**Exercise**
When you return the data, keep every line exactly as it is and leave out the pictures.

**Given data**
=== Begin Enclosure ===
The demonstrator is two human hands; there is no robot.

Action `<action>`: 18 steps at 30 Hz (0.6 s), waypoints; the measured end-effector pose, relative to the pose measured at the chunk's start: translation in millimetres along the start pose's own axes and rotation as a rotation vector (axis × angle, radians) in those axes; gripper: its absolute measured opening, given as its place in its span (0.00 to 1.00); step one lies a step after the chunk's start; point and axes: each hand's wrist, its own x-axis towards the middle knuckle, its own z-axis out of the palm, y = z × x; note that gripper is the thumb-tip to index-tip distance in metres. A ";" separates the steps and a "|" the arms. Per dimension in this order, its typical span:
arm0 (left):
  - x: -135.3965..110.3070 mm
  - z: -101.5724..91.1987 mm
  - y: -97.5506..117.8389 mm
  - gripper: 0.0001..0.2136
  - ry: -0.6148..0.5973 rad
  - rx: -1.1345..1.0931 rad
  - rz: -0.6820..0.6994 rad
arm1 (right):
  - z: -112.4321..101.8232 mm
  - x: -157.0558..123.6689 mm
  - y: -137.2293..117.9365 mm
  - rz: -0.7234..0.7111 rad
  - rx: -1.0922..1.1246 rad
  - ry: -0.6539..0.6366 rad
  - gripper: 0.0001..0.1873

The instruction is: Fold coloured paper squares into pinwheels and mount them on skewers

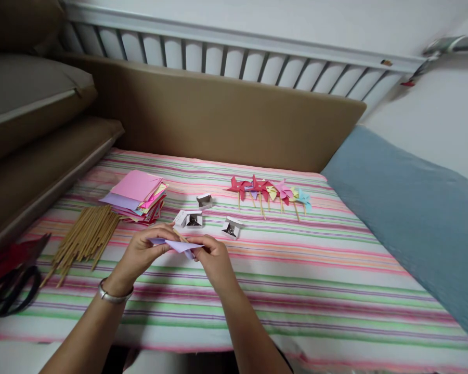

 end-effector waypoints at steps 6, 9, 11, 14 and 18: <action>-0.8 1.3 -4.1 0.04 0.028 0.019 0.024 | 0.5 0.4 -0.6 0.001 0.013 0.015 0.14; -1.6 1.5 -5.6 0.03 0.050 0.012 0.041 | 1.0 0.1 -2.3 -0.009 0.049 0.004 0.12; -2.0 1.7 -6.3 0.03 0.057 0.012 0.056 | 1.5 -0.4 -3.5 -0.001 0.062 0.000 0.11; -2.0 1.8 -7.2 0.03 0.062 0.021 0.080 | 2.1 -1.8 -4.9 0.007 0.070 -0.001 0.10; -1.4 1.9 -6.8 0.02 0.072 0.023 0.080 | 2.6 -3.6 -6.9 0.012 0.071 -0.003 0.10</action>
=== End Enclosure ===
**Task solution**
The demonstrator is two human hands; there is no robot.

Action `<action>`: 18 steps at 30 Hz (0.6 s), waypoints; the measured end-effector pose, relative to the pose measured at the chunk's start: translation in millimetres along the start pose's own axes and rotation as a rotation vector (axis × angle, radians) in those axes; gripper: its absolute measured opening, given as its place in its span (0.00 to 1.00); step one lies a step after the chunk's start; point and axes: each hand's wrist, its own x-axis towards the middle knuckle, its own z-axis out of the palm, y = z × x; note that gripper is the thumb-tip to index-tip distance in metres. A ";" separates the steps and a "|" the arms. Per dimension in this order, its typical span:
arm0 (left):
  - x: -135.3965..110.3070 mm
  - z: -101.5724..91.1987 mm
  - y: -97.5506..117.8389 mm
  - gripper: 0.0001..0.2136
  - ry: -0.6148..0.5973 rad
  - rx: -1.1345..1.0931 rad
  - rz: -0.6820..0.6994 rad
arm1 (right):
  - z: -112.4321..101.8232 mm
  - x: -157.0558..123.6689 mm
  - y: -137.2293..117.9365 mm
  - rz: -0.7234..0.7111 rad
  - rx: -1.0922..1.1246 rad
  - ry: -0.6539..0.6366 rad
  - gripper: 0.0001..0.1873

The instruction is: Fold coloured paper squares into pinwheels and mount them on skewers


 end-effector waypoints at steps 6, 9, 11, 14 and 18: <action>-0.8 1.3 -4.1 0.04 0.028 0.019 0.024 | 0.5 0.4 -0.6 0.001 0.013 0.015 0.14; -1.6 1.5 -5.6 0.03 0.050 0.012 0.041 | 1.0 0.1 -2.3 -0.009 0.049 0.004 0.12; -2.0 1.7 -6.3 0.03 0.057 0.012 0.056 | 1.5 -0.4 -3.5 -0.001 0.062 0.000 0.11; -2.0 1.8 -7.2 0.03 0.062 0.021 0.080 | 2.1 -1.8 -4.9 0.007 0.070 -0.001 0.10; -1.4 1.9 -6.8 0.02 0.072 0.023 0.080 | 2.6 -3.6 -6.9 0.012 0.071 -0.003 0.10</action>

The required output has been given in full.